The “Tax Cuts and Jobs Act of 2017” (the Act) made signiﬁcant changes to the business provisions that aﬀect a business’ ability to deduct meal and entertainment (M&E) expenses. The Act completely eliminated an employer’s ability to deduct entertainment expenses (even if those expenses were for business). The Act also signiﬁcantly limited an employer’s ability to deduct expenses associated with de minimis meals, including meals provided at an employer-operated eating facility or meals provided for the convenience of the employer.

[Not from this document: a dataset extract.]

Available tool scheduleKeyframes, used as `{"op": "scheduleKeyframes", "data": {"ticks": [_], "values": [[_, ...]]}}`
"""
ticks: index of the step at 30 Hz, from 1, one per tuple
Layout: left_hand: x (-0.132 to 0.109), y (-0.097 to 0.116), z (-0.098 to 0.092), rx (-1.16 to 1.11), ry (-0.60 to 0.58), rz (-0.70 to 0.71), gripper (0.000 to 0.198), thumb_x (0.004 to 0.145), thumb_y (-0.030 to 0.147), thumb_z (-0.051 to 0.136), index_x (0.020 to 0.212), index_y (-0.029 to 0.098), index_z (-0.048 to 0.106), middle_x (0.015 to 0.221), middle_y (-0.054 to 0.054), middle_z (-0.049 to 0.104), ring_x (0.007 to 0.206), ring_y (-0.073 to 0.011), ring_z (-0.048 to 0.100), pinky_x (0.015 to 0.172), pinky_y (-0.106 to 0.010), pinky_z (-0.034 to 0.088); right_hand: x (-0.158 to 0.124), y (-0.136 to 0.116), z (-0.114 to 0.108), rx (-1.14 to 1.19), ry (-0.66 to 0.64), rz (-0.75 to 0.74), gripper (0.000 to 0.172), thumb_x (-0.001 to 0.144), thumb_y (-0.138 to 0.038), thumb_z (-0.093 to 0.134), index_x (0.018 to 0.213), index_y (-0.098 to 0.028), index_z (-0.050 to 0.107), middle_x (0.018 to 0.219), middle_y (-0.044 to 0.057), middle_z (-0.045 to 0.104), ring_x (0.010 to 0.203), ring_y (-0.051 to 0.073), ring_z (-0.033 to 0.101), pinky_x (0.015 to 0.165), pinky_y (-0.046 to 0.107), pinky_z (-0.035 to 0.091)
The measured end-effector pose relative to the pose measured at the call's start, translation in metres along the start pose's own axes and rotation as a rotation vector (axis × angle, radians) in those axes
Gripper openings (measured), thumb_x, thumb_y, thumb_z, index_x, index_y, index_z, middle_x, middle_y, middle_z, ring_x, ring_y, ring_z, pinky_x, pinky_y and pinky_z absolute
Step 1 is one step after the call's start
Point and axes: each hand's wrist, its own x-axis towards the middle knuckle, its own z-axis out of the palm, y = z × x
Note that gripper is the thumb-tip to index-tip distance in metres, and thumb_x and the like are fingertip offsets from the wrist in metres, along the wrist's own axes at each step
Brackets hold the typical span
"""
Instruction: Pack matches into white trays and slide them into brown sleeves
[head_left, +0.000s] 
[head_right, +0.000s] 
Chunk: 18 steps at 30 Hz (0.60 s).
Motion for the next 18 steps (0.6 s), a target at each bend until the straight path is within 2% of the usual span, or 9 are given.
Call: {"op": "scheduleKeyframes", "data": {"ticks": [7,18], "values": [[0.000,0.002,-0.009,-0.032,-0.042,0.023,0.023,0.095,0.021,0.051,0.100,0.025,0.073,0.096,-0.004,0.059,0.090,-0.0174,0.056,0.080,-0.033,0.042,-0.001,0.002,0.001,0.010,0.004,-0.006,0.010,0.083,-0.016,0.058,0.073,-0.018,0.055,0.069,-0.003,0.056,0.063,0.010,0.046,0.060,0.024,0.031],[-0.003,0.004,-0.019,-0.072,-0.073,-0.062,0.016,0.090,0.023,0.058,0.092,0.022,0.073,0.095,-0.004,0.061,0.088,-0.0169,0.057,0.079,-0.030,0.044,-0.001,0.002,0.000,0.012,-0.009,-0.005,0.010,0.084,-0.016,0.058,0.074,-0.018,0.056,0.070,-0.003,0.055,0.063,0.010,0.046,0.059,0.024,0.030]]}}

Entertainment, recreation, social and similar expenses
Under prior law, deductions for expenses related to meals, entertainment, amusement or recreational activities, or facilities (including membership dues), unless such expenses were ordinary, necessary and directly related to the active conduct of the taxpayer’s trade or business were prohibited. If a taxpayer was able to demonstrate that such expenses were ordinary, necessary and directly related to its trade or business, the taxpayer could deduct up to 50% of such M&E expenses.
The following expenses were, and remain, 100% deductible:
- Amounts reported as compensation to an employee.
- Amounts includable in the gross income of a recipient who is not an employee.
- Certain reimbursed expenses, including reimbursement arrangements in which an employer reimburses the expenses incurred by a subcontractor’s employees.
- Items made available to the general public.
- Expenses for goods or services (including the use of facilities) that are sold by a taxpayer to customers in a bona ﬁde transaction for adequate and full consideration.
Additionally, these amounts were 50% deductible under prior law and remain 50% deductible under new law:
- Expenses for food and beverages provided primarily for the beneﬁt of employees furnished on the taxpayer’s business premises.
- Expenses incurred by a taxpayer directly related to business meetings of employees, shareholders and agents or directors.
The Act has made all entertainment expenses, including facilities used for such activities, nondeductible, even if these expenses directly relate to, or are associated with, the conduct of business. Business meals and beverages, however, remain 50% deductible.
Hence, all forms of business entertainment, including golf outings, ﬁshing, sailing, sporting events, hunting, theater tickets, license fees paid to sporting arenas, golf club dues, etc. are entirely nondeductible, even if a substantial and bona ﬁde business discussion is associated with the activity. Taxpayers may still deduct 50% of food or beverages incurred at such events, but only if they can prove that business was conducted.
Taxpayers should assess their current policies to determine if the changes under the Act will warrant a change in their business expense policy or if system changes are necessary. In many instances, taxpayers do not separately track food/beverage expenses and entertainment expenses. In addition, substantiation for such expenses does not always separately state how much of an expense relates to food/beverages and how much relates to entertainment.
Now that entertainment is nondeductible, taxpayers should also assess their current inventory of licensing agreements with entertainment venues, social clubs and other entertainment/recreation facilities.
The burden of proof is on a taxpayer to establish that a business meal is not an entertainment expense where the price is bundled.
These changes are eﬀective for amounts paid or incurred on or after January 1, 2018.